Jerome Wakefield has advanced an account of mental disorder that aims to provide a way to distinguish bona fide psychiatric disorders from "problems in living". He claims that it is possible to strip away the normative component of a disorder to leave a notion of dysfunction that is a "purely factual scientific concept". According to Wakefield's harmful dysfunction analysis, something is a mental disorder if, and only if, there is a deviation from natural function and that deviation is harmful. Natural function is construed as the function selected for by evolution. We offer four reasons for doubting that natural function can be determined by an application of evolutionary theory and, thus, for doubting the validity of the harmful dysfunction analysis.
First, the boundary between function and dysfunction is indeterminate. Although some traits or states show points of rarity or abrupt transitions, in many instances, psychological function and dysfunction manifest as a spectrum. Some people are more naturally anxious than others, for example. How far away from statistical normality does a function have to be to count as dysfunction? It is hard to see how to answer this question without appealing to a notion of deviation that is harmful or undesirable. And, indeed, notions of mental disorder in many cultures are closely tied to inappropriate or problematic social behavior, not to notions of internal (psychological or physiological) functioning (1,2). This way of understanding dysfunction, however, collapses the putatively factual component of the harmful dysfunction analysis into the normative one.
Second, natural function may not be actual function. The existence of many traits may be explained not by the increased fitness they confer but by evolutionary conservatism. A trait may be present in a species because it was present in the evolutionary ancestors of the species and was conserved because it was harmless or intrinsic to developmental pathways (3). Similarly, some physical and psychological human traits may best be explained by the fact that they conferred some adaptive advantage on an evolutionary ancestor of ours rather than on us. The natural function of a system, in Wakefield's sense, may have little to do with its current function.

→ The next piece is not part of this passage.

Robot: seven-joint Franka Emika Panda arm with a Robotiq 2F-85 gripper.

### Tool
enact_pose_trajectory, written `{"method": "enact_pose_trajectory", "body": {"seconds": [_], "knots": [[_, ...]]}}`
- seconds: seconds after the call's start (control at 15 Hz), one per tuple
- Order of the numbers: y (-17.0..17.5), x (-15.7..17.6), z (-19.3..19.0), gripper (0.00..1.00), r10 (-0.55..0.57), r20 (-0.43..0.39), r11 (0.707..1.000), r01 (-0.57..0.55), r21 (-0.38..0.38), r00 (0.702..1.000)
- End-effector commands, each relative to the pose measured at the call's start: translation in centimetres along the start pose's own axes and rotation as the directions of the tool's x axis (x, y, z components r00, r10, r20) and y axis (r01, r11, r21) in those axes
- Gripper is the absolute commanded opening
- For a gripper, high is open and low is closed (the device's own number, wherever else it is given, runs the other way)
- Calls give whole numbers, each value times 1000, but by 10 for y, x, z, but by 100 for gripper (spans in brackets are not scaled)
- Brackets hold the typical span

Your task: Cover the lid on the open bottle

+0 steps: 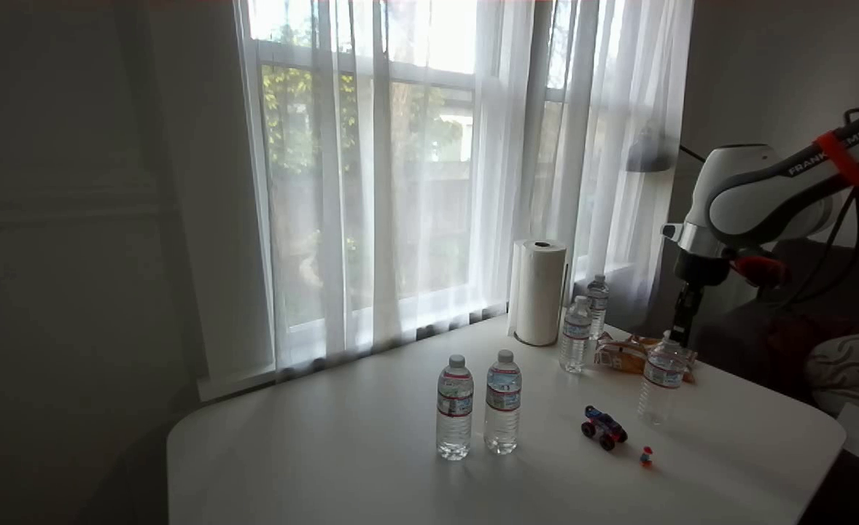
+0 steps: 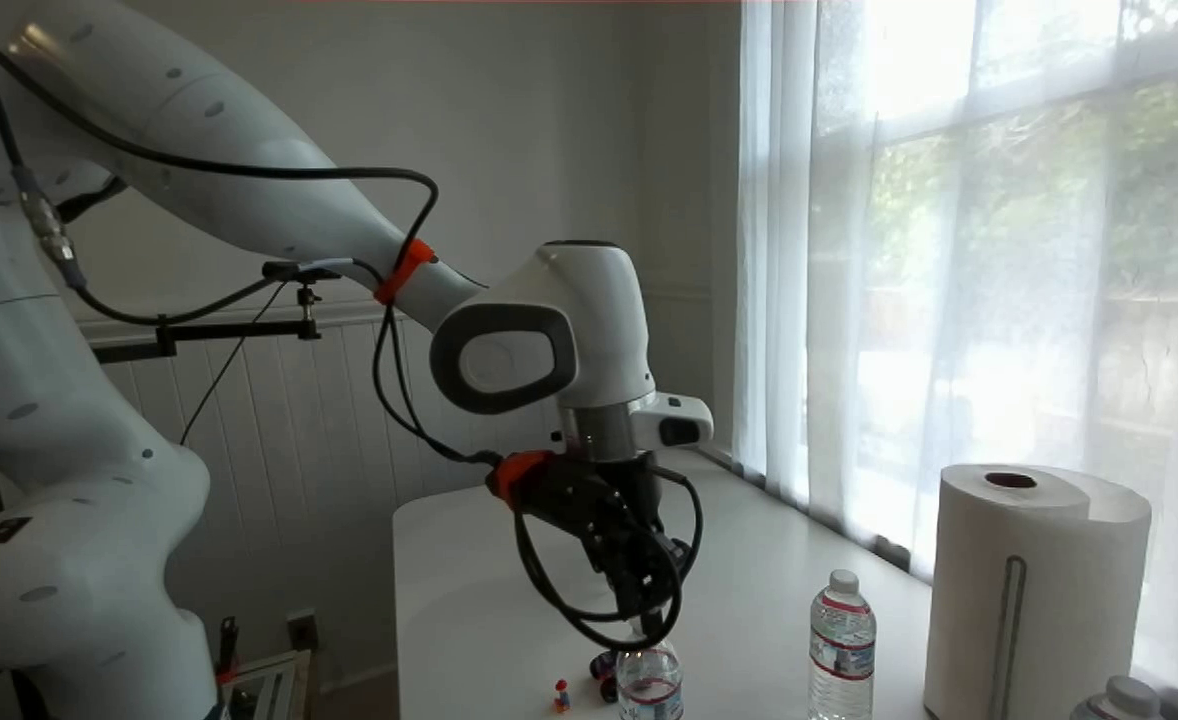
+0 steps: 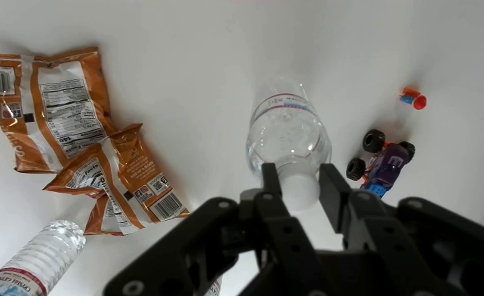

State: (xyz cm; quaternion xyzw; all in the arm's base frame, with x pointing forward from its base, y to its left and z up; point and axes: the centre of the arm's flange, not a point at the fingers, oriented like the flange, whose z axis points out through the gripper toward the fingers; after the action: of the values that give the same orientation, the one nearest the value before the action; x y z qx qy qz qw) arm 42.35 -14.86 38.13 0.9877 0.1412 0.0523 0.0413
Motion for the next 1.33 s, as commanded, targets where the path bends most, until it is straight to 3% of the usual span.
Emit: {"method": "enact_pose_trajectory", "body": {"seconds": [0.0, 0.87, 0.93, 1.0, 1.27], "knots": [[0, -5, -7, 31, -11, -5, 1000, 11, 9, 1000], [3, -3, -6, 35, -6, -5, 1000, 6, 5, 1000], [3, -3, -5, 41, -7, -5, 1000, 7, 5, 1000], [3, -3, -5, 56, -8, -4, 1000, 8, 5, 1000], [3, -3, -5, 81, -8, -5, 1000, 8, 3, 1000]]}}
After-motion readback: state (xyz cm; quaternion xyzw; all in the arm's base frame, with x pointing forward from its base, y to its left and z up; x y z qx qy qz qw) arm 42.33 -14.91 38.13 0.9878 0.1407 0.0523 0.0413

Third, natural brain function may not be actual brain function. Neural plasticity makes a divergence between natural and actual function particularly likely in psychiatric disorder. In most human beings, for example, primary visual cortex functions to extract information about the external world from light. But in people who have lost their sight (and are naïve to Braille), primary visual cortex becomes responsive to tactile information (4). The function of primary visual cortex, it seems, has more to do with input than with selection pressures. Were a virus to render all human beings blind, the actual function of primary visual cortex would ipso facto be tactile, and disorders of primary visual cortex would have nothing to do with the function for which it was selected. While the example is extreme, it points up the fact that brain function depends significantly on environment.
Fourth, mental function and dysfunction are essentially dependent on culture. Could an early hominid have had attention deficit/hyperactivity disorder (ADHD)? That depends on the tasks for which attention is required. The ability to sit still for long hours in a classroom is a significant part of what we now count as normal attention. Since no such demand was placed on the early hominid child, he could have had normal attention even if his attention functions were, biologically speaking, identical to a child with ADHD. Note that this is not a case of the hominid child having a harmless dysfunction. To say that would be to beg the question of what a dysfunction is. Rather, the concept of normal mental function varies in part with the demands placed by culture on the mind. It cannot be determined by evolutionary theory alone.
As Wakefield notes, culture exerts profound effects on symptom experience and expression in ways that may make symptom-based diagnostic criteria difficult to apply (5). But culture may go well beyond this to influence the mechanisms of psychiatric disorders. For example, in Cambodia, dizziness can indicate a "wind" attack, a potentially serious illness (6). The orthostatic dizziness that sometimes follows standing up can therefore lead to panic in a Cambodian. A Canadian whose mental functions were identical might never suffer from panic attacks because he fails to have the relevant beliefs. What makes the Cambodian, but not the Canadian, disordered depends upon culture. Again, it would be misleading to claim that the Canadian has the same dysfunction as the Cambodian but that it is only harmful in Cambodia. The specific dysfunction depends essentially on task demands that, in turn, depend on culture.
Psychiatry is a young discipline. Wakefield is asking it to lie on a procrustean bed and lose the limbs that do not sit well with an evolutionary conception of dysfunction. But there is no reason why psychiatry should be shrunk to fit and no reason to restrict it at a time when we understand so little about mental disorder. We should rather enlarge its domain of theory and practice to understand developmental problems in both an evolutionary and a social context. In response to Wakefield's worry that without something like harmful dysfunction analysis we will have no way to critique diagnostic constructs and criteria, we suggest that an alternative "place to stand" is on an integrated conception of mental function that is responsive to a range of considerations, from evolutionary theory and neurobiology, through cultural context, to systematic analyses of the social functions of the diagnostic construct itself.